Al Músico principal: Salmo de David, siervo de Jehová, el cual profirió á Jehová las palabras de este cántico el día que le libró Jehová de mano de todos sus enemigos, y de mano de Saúl. Entonces dijo: AMARTE he, oh Jehová, fortaleza mía.
Jehová, roca mía y castillo mío, y mi libertador; Dios mío, fuerte mío, en él confiaré; escudo mío, y el cuerno de mi salud, mi refugio.
En mi angustia invoqué á Jehová, y clamé á mi Dios: él oyó mi voz desde su templo, y mi clamor llegó delante de él, á sus oídos.
Y la tierra fué conmovida y tembló; y moviéronse los fundamentos de los montes, y se estremecieron, porque se indignó él.
Puso tinieblas por escondedero suyo, su pabellón en derredor de sí; oscuridad de aguas, nubes de los cielos.
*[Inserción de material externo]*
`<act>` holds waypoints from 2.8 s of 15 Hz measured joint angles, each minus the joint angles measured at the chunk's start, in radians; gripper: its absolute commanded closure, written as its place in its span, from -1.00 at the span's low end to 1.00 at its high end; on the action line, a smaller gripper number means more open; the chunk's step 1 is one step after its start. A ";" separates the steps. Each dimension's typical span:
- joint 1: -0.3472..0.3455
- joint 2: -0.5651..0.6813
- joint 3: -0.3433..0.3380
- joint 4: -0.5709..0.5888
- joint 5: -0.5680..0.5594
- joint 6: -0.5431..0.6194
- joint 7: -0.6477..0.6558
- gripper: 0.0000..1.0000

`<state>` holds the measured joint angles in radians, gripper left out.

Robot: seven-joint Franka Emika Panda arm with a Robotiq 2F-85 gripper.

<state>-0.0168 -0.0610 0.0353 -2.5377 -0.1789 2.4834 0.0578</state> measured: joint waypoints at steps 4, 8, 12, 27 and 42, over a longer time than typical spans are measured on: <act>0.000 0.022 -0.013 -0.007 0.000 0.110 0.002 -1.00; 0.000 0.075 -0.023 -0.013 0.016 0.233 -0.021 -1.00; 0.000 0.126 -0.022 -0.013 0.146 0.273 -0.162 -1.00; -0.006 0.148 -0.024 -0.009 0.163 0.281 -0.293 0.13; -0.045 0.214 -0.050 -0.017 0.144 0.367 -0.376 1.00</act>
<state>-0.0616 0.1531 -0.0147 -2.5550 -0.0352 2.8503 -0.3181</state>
Y aparecieron las honduras de las aguas, y descubriéronse los cimientos del mundo, á tu reprensión, oh Jehová, por el soplo del viento de tu nariz.
Dios, perfecto su camino: es acendrada la palabra de Jehová: escudo es á todos los que en él esperan.
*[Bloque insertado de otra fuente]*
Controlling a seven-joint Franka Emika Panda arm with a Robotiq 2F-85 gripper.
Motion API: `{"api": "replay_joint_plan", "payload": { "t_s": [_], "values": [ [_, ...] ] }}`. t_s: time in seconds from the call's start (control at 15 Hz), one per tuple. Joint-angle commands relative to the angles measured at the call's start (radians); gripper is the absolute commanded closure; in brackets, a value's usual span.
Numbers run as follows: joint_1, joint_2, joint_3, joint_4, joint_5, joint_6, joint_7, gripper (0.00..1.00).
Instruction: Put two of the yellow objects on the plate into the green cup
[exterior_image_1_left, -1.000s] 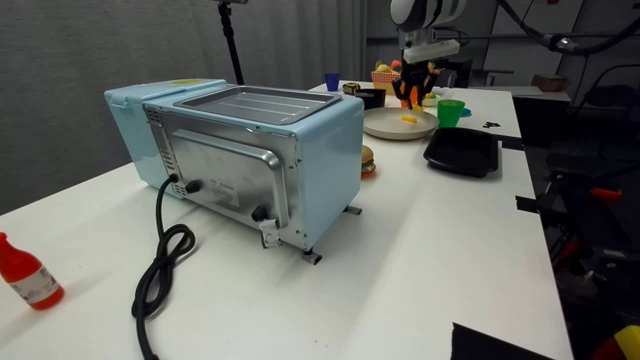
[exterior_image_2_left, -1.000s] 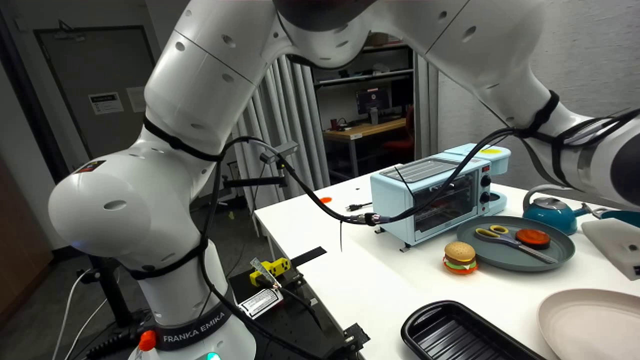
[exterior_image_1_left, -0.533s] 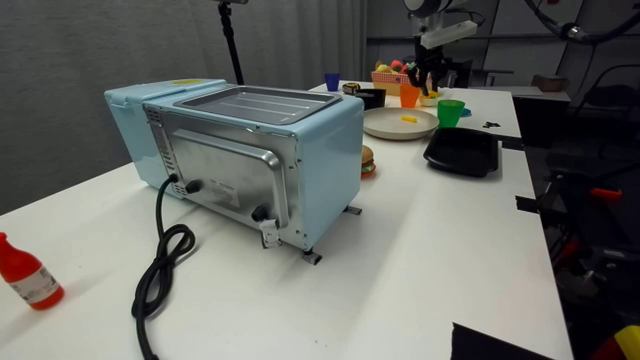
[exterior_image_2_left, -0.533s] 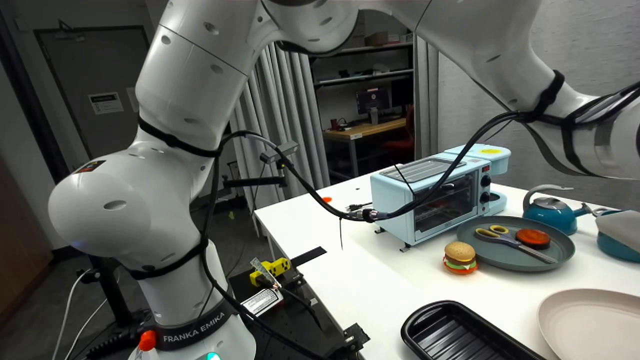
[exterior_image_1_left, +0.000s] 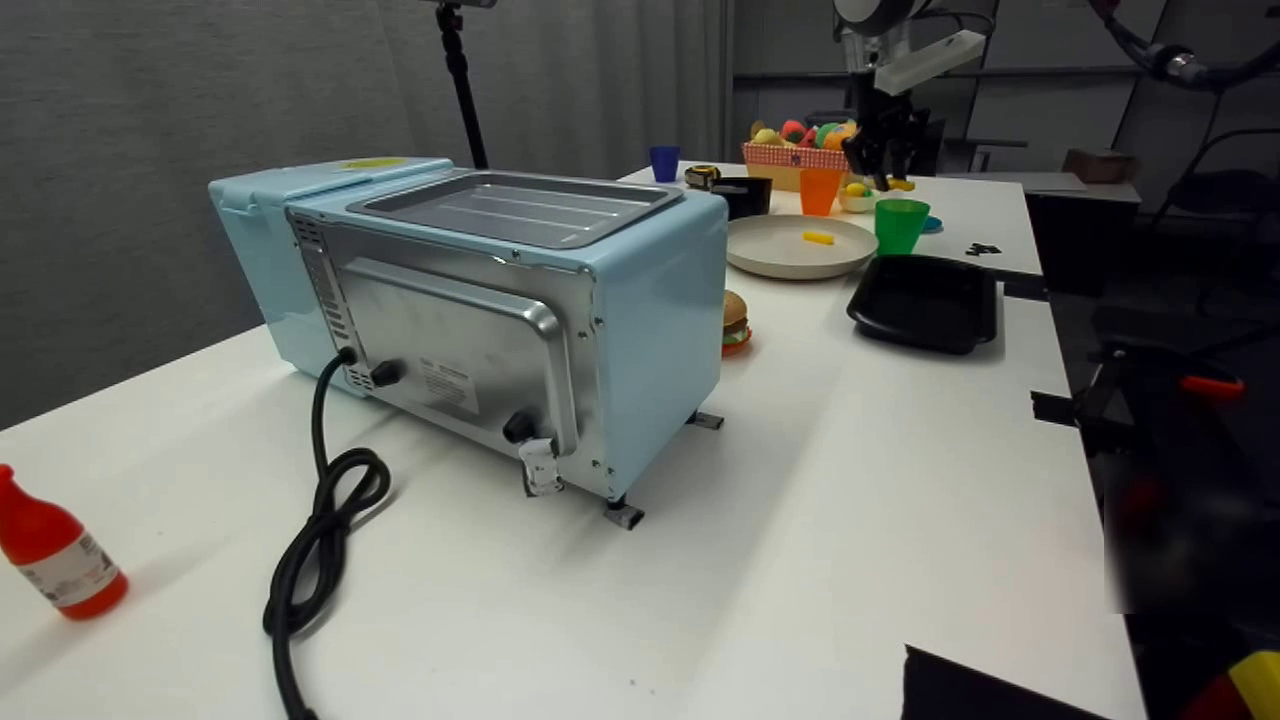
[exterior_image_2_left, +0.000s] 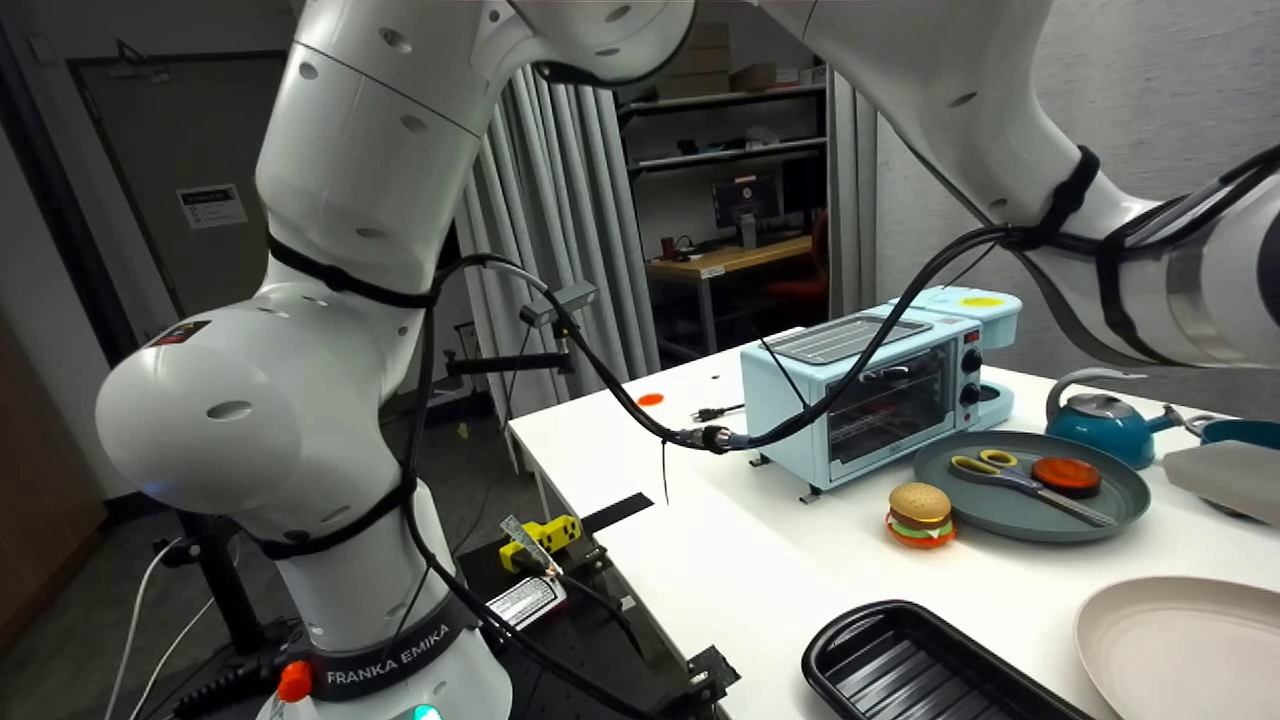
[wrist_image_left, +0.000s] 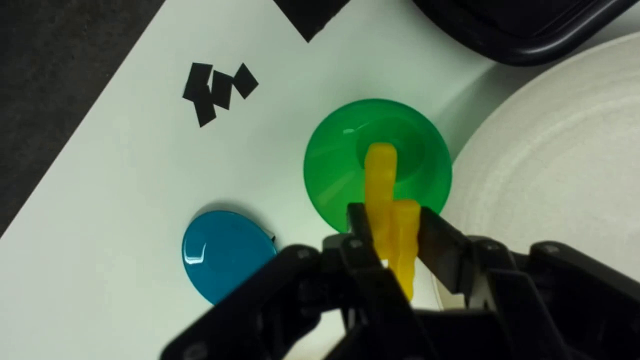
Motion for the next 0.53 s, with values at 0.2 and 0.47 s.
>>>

Dísteme asimismo el escudo de tu salud: y tu diestra me sustentó, y tu benignidad me ha acrecentado.
Librásteme de contiendas de pueblo: pusísteme por cabecera de gentes: pueblo que yo no conocía, me sirvió.
Mi libertador de mis enemigos: hicísteme también superior de mis adversarios; librásteme de varón violento.